----- Records supplied -----

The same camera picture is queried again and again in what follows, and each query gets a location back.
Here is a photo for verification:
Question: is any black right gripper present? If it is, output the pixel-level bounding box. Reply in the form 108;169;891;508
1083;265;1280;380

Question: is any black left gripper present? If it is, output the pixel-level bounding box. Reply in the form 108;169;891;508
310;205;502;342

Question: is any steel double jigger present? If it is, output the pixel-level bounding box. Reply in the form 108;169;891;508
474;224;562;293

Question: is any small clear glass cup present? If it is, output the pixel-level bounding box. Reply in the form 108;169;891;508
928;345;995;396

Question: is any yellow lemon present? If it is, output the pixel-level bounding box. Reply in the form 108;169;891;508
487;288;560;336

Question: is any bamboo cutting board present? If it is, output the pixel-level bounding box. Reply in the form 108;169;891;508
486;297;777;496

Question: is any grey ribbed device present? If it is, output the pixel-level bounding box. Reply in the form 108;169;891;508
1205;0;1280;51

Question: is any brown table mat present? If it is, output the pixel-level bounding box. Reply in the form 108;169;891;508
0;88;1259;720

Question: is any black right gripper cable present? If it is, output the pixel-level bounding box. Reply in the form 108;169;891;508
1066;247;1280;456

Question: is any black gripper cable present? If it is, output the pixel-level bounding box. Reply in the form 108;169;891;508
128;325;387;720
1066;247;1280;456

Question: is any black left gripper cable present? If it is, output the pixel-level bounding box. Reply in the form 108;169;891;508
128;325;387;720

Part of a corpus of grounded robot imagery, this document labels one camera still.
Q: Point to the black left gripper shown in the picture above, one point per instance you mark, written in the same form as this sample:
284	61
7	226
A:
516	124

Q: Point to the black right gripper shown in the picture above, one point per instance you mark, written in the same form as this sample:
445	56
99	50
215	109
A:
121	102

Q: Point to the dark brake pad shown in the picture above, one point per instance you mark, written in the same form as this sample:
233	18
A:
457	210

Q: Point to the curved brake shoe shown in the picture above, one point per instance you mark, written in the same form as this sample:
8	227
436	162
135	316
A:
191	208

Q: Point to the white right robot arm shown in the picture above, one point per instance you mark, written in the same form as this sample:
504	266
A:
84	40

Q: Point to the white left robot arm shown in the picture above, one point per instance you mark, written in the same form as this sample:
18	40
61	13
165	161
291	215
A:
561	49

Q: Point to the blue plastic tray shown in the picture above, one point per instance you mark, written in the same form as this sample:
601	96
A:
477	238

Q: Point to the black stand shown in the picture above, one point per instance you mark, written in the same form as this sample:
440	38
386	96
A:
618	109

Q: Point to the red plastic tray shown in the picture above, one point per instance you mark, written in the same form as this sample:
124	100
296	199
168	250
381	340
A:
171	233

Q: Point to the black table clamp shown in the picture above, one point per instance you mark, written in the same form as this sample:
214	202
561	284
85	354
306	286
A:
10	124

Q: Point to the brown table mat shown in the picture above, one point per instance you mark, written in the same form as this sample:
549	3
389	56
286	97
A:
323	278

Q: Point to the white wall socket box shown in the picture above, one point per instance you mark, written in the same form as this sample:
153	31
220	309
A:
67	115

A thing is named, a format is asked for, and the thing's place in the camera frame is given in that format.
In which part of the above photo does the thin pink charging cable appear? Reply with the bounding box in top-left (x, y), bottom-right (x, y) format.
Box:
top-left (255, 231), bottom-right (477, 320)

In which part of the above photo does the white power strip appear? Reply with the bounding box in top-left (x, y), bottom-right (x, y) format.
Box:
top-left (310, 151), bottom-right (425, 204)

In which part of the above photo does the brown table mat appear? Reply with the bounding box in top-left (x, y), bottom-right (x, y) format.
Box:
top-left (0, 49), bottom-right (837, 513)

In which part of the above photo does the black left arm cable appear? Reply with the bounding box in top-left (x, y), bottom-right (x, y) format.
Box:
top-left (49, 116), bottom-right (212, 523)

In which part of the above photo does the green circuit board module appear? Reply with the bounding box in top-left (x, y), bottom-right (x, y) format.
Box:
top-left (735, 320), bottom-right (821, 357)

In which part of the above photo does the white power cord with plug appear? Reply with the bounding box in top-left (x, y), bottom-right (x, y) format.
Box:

-----

(Work instruction):
Go through the data line by line and work out how many lines contain "tray". Give only that number.

(Task output):
2